A tiny smile softened the awareness. “Thanks for saving me the trouble of the summation.”
“Except …” He moved closer, crowding her space, watching her pretend he wasn’t encroaching on her emotions, her equanimity. “I want you to promise me something.”
“What?”
Those eyes, that summer-sky blue, with tiny points of ivory offering inner light. “If you ever have car trouble, locked keys, a breakdown, a flat tire … Call me. Okay?”
She raised her cell phone and waggled it, then headed for the library door. “A little tricky since I don’t carry your number around.”
He snagged the phone, ignored her protest and proceeded to program his number into the speed dial.
He grinned and handed her phone back once she’d unlocked the library door. “I actually stopped by today with a purpose in mind.”
“Because men like you always have a purpose.”
“Since when did that become a bad thing?”
“Not bad, predictable. What was this purpose that dragged you out of your office and brought you here in person when you have a perfectly good phone at your disposal?”
He maintained a strong, sincere expression. “To thank you for the notes. They’re perfect and I realized from the time stamp that you stayed up late to finish them. And now I know that it was after you got soaked to the skin.”
“No problem.”
“I’m grateful, Hannah.” He reached out as the door swung open and laid a gentle hand on her left shoulder. The feel of her sun-kissed skin was warm and smooth, a summer touch in the grip of fall.
Her look said she wasn’t immune to the buzz and that almost made him take that last step forward, but they both knew that wasn’t a good idea. The look she gave him, yearning mixed with caution, made him go slow, which was for the best, right?
A car pulled in behind his. A woman tooted the horn in welcome, and a young boy waved from the front seat, his face a blend of excitement and eagerness.
Hannah smiled, the anxiety erased, wiped out by the smile of a child. A part of Jeff’s heart melted on the spot. He released her arm, stepped back and nodded toward the car. “One of your young suitors?”

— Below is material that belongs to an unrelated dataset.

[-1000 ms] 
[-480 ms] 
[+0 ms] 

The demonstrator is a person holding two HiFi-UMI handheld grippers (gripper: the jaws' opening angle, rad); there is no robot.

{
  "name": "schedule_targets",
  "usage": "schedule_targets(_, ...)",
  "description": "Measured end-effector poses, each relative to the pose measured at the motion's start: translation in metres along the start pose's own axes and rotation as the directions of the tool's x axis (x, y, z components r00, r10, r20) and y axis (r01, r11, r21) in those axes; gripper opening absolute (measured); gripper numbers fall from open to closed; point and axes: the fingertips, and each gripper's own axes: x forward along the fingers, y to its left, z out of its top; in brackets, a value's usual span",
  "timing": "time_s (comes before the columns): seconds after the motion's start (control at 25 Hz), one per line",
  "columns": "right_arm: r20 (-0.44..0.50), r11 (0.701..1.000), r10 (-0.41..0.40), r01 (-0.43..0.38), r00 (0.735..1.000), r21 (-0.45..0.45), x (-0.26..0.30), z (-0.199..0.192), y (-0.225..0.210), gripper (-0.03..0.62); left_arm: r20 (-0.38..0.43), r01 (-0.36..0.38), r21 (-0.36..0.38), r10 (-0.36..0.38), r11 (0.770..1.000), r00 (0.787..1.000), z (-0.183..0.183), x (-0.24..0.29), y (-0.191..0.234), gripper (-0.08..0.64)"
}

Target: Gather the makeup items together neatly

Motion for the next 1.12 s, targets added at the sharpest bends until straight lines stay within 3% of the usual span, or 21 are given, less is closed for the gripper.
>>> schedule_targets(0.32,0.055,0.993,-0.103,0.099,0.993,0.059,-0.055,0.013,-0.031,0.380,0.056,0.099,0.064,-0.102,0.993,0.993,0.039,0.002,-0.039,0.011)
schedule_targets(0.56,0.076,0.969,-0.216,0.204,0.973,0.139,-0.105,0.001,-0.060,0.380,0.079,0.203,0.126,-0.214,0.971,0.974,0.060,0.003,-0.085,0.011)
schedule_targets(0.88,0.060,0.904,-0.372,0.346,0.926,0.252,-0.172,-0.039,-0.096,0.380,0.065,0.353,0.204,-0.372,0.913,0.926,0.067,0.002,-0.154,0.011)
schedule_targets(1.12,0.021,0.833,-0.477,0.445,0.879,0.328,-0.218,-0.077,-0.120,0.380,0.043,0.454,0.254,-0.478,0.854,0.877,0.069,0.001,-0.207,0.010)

Her grin delighted him. “This is Jacob. We’re working together on some really cool projects and he had a half day of school today so we’re meeting earlier than usual.”
One of her tutoring duties, Jeff realized. The boy dashed up the steps, ignored Jeff completely and launched a hug at Hannah. “I got them all right except the one about the gasoline.”
She laughed and squatted to his level. “I saw that. Two hundreds and a ninety average out to ninety-six.” She watched as he absorbed what she was saying.